Há futuro ideal para as mulheres?

As três gerações de mulheres entrevistadas pelo DC afirmam que, mesmo com avanços no último século, ainda há um caminho a ser percorrido para garantir a igualdade entre os gêneros. Entre os aspectos citados por elas que ainda precisam de atenção estão a ocupação de espaços, principalmente de poder, e o combate à violência de gênero.

— No mundo ideal precisamos de 50% de mulheres em todos os espaços, começa por aí. E não acho que o mundo vai melhorar muito por isso, é apenas uma questão de equilíbrio. O que uma sociedade melhor será quando as mulheres puderem andar nas ruas, em qualquer lugar, a qualquer hora com segurança. Que elas sejam respeitadas e que não seja tão perigoso ser mulher. Essa segurança é uma coisa muito importante e é claro, muda com leis e com a cultura — opina Pedro.
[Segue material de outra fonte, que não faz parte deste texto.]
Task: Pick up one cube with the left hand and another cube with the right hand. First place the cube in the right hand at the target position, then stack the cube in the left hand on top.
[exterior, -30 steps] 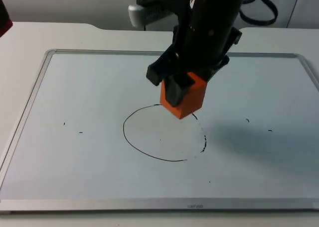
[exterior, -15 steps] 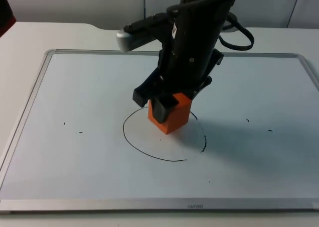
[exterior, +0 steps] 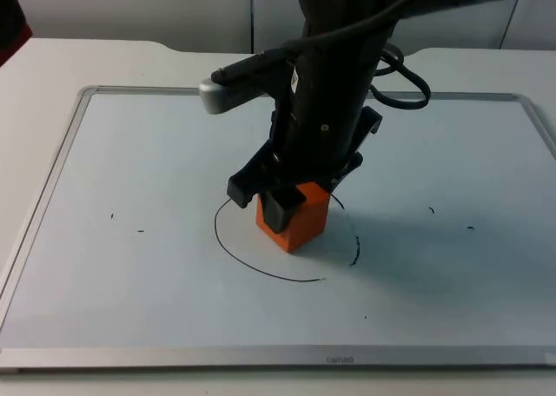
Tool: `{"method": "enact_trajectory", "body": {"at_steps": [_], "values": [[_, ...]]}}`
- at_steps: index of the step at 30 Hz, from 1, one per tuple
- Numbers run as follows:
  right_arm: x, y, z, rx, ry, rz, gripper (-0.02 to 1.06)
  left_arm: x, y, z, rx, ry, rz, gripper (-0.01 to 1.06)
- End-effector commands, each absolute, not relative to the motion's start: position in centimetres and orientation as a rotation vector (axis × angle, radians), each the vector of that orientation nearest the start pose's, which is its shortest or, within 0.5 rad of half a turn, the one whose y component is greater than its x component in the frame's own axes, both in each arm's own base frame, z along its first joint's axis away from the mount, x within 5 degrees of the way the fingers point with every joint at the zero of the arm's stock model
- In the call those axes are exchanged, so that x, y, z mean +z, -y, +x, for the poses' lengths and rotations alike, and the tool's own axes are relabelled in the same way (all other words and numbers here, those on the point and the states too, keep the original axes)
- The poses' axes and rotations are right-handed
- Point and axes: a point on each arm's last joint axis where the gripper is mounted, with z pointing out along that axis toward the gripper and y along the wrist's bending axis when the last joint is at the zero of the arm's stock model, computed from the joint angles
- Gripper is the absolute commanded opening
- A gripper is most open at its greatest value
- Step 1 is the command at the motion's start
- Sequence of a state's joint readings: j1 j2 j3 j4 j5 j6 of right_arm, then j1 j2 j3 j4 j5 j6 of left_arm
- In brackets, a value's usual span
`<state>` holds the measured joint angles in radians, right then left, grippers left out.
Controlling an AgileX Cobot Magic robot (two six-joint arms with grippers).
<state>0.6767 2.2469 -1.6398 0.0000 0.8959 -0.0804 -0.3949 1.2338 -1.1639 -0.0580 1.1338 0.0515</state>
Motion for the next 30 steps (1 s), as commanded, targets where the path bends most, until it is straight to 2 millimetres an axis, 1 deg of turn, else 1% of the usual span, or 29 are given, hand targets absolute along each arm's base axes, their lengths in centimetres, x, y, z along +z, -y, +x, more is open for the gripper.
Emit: {"method": "enact_trajectory", "body": {"at_steps": [1,8,10,11,12,14,15,16,17,18,19,20,21,23,24,26,28,29,30], "values": [[12.5,-28.5,35.0,0.075,-2.766,-1.107,0.0,34.8,9.7,21.2,-0.207,-2.619,0.583,0.0],[12.5,-28.5,35.0,0.074,-2.765,-1.114,0.0,34.8,9.7,21.2,-0.206,-2.623,0.584,0.0],[12.5,-28.5,35.0,0.073,-2.767,-1.115,0.01,34.8,9.7,21.2,-0.209,-2.623,0.584,0.0],[12.5,-28.5,35.0,0.071,-2.77,-1.116,0.04,34.8,9.7,21.2,-0.209,-2.623,0.584,0.0],[12.5,-28.5,35.0,0.071,-2.77,-1.116,0.09,34.8,9.7,21.2,-0.209,-2.623,0.584,0.0],[12.5,-28.4,34.9,0.07,-2.773,-1.117,0.25,34.8,9.7,21.2,-0.209,-2.623,0.584,0.0],[12.5,-28.4,34.9,0.07,-2.773,-1.117,0.25,34.8,9.7,21.2,-0.209,-2.623,0.584,0.0],[12.5,-28.4,34.9,0.068,-2.778,-1.116,0.37,34.8,9.7,21.2,-0.209,-2.623,0.584,0.0],[12.5,-28.4,34.9,0.068,-2.781,-1.114,0.46,34.8,9.7,21.2,-0.209,-2.623,0.584,0.0],[12.5,-28.4,34.9,0.068,-2.781,-1.114,0.51,34.8,9.7,21.2,-0.209,-2.623,0.584,0.0],[12.5,-28.4,34.9,0.068,-2.781,-1.114,0.51,34.8,9.7,21.2,-0.209,-2.623,0.584,0.0],[12.6,-28.4,34.9,0.067,-2.784,-1.111,0.63,34.8,9.7,21.2,-0.209,-2.623,0.584,0.0],[12.8,-28.4,34.9,0.07,-2.779,-1.109,0.72,34.8,9.7,21.2,-0.209,-2.623,0.584,0.0],[13.4,-28.4,34.8,0.075,-2.768,-1.105,0.87,34.8,9.7,21.2,-0.209,-2.623,0.584,0.0],[13.4,-28.4,34.8,0.075,-2.768,-1.105,0.87,34.8,9.7,21.2,-0.209,-2.623,0.584,0.0],[14.8,-28.4,34.9,0.093,-2.73,-1.089,0.94,34.8,9.7,21.2,-0.209,-2.623,0.584,0.0],[16.3,-28.4,34.8,0.107,-2.697,-1.079,0.94,34.8,9.7,21.2,-0.209,-2.623,0.584,0.0],[16.3,-28.4,34.8,0.107,-2.697,-1.079,0.94,34.8,9.7,21.2,-0.209,-2.623,0.584,0.0],[17.0,-28.3,34.8,0.113,-2.683,-1.074,0.94,34.8,9.7,21.2,-0.209,-2.623,0.584,0.0]]}}
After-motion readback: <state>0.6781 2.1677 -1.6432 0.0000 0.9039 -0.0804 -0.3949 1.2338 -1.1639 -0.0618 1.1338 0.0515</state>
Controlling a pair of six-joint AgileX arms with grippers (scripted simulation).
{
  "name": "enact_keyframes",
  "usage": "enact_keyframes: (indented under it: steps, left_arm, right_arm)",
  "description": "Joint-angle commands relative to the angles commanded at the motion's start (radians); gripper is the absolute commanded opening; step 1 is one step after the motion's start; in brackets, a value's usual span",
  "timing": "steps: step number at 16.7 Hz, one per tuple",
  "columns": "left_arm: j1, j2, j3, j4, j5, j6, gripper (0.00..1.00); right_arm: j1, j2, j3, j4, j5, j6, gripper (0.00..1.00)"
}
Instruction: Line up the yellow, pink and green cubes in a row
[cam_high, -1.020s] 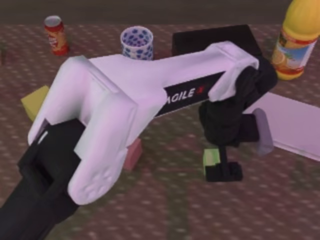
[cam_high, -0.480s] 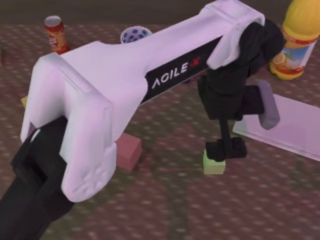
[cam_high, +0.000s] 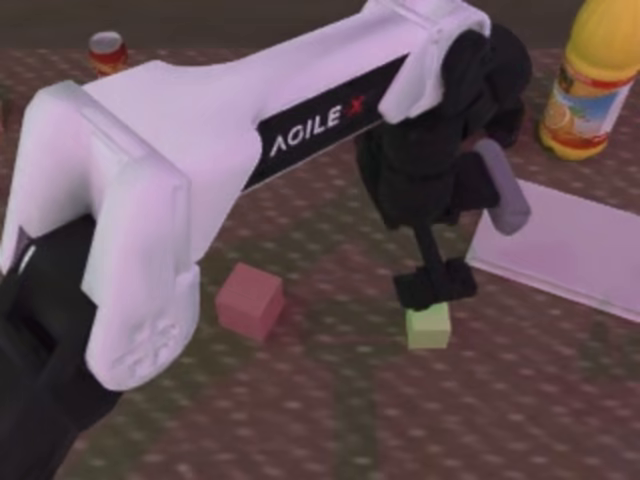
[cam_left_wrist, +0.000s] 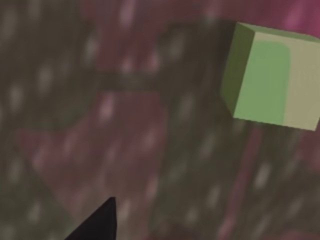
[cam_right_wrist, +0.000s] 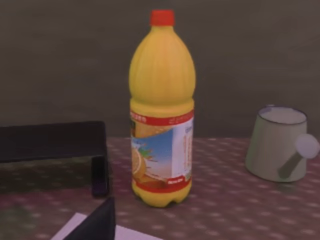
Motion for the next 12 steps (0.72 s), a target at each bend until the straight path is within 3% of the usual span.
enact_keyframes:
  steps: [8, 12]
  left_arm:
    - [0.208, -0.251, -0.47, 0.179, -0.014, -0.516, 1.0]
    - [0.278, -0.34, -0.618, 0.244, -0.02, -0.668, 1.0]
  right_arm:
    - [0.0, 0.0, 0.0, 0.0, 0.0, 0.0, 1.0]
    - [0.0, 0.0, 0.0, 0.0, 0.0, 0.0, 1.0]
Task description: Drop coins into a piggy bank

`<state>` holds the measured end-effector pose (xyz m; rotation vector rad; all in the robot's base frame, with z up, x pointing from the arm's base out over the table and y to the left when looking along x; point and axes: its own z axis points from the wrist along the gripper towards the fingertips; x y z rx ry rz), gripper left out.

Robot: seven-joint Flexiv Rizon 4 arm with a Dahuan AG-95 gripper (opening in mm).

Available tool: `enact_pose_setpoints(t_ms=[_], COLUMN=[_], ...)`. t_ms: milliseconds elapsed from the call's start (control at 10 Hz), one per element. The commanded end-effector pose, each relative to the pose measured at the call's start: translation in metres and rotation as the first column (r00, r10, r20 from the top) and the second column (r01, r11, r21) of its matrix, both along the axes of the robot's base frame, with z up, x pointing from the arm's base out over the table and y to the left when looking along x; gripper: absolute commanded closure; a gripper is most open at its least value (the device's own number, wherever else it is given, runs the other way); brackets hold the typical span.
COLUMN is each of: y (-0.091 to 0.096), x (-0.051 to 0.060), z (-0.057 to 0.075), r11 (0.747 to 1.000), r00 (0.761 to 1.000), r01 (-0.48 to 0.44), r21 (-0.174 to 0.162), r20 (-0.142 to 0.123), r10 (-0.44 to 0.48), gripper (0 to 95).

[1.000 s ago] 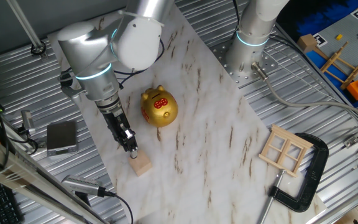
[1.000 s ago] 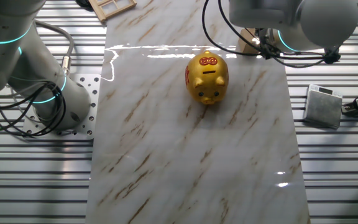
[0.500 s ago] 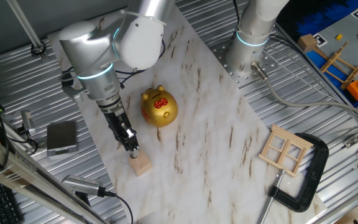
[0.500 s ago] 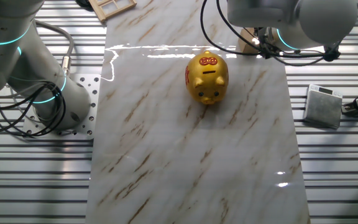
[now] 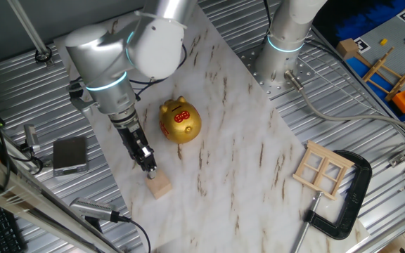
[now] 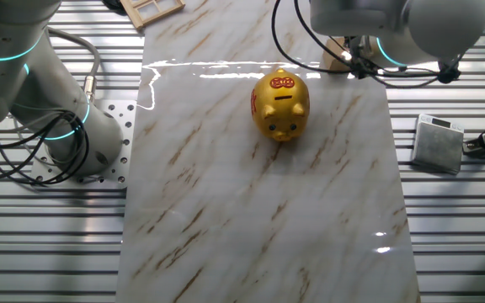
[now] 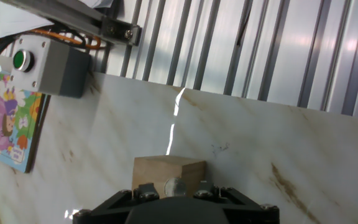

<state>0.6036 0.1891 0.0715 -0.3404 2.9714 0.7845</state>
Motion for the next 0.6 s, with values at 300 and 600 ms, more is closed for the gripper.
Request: enact_pose_setpoints(t_ms=[300, 600], y=[-0.0016, -0.0016], x=[-0.0011, -0.0011], z=[0.0013, 0.0014], r11=[1.0, 1.0], r00=[1.0, 1.0], r01=[0.022, 0.019], r21=[0.012, 0.02], r20=[-0.007, -0.004], r10=[-0.022, -0.018], gripper=[57.0, 57.0])
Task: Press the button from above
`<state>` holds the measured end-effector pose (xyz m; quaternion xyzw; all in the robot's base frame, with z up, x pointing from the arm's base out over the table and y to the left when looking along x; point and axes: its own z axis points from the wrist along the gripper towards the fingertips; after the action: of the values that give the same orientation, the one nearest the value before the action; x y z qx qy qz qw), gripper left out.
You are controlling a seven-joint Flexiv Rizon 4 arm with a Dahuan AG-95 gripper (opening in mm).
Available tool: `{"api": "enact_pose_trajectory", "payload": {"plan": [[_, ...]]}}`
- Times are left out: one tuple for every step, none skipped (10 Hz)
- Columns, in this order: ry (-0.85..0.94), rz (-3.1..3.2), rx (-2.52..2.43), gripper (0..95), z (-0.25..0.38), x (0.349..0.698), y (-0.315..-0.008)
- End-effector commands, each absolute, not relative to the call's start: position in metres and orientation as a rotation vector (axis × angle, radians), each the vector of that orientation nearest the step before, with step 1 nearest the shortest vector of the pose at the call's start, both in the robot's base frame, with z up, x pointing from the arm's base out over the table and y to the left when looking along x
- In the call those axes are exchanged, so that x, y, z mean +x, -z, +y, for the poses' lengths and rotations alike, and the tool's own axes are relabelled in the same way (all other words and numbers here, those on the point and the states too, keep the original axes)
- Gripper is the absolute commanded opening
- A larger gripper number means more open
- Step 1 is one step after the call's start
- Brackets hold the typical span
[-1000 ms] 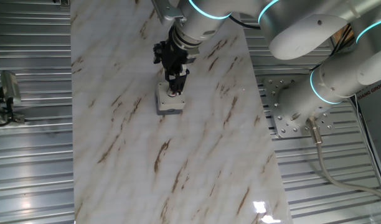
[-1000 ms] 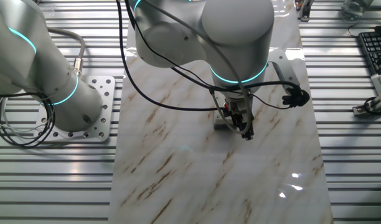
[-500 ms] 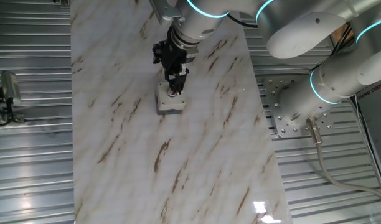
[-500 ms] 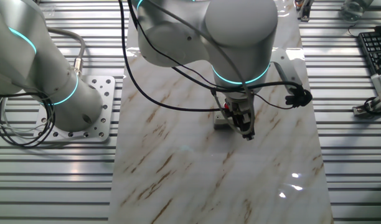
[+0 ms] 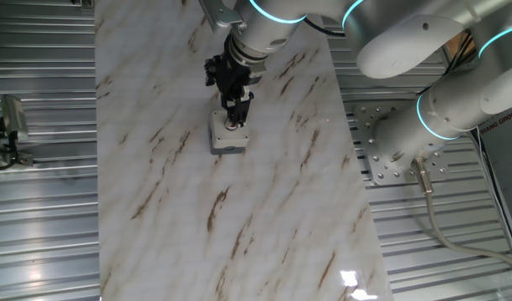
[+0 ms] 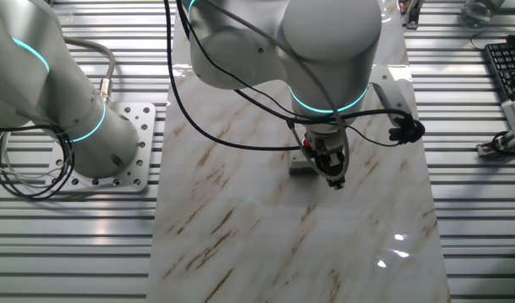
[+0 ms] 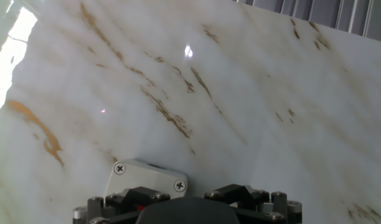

Outra possível solução para Fraccaro, a partir da sua linha de pesquisa, seria o compartilhamento de tarefas com o homem, visto que a mulher incorpora a dimensão dos cuidados majoritariamente sozinha.

— As mulheres que cuidam das crianças, dos mais velhos, doentes e de quem precisa de cuidados especiais. Isso é uma grande massa de trabalho que fica a cargo das mulheres, que não necessariamente precisa ser renunciada, mas que precisa ser reconhecida e compartilhada — explica a historiadora.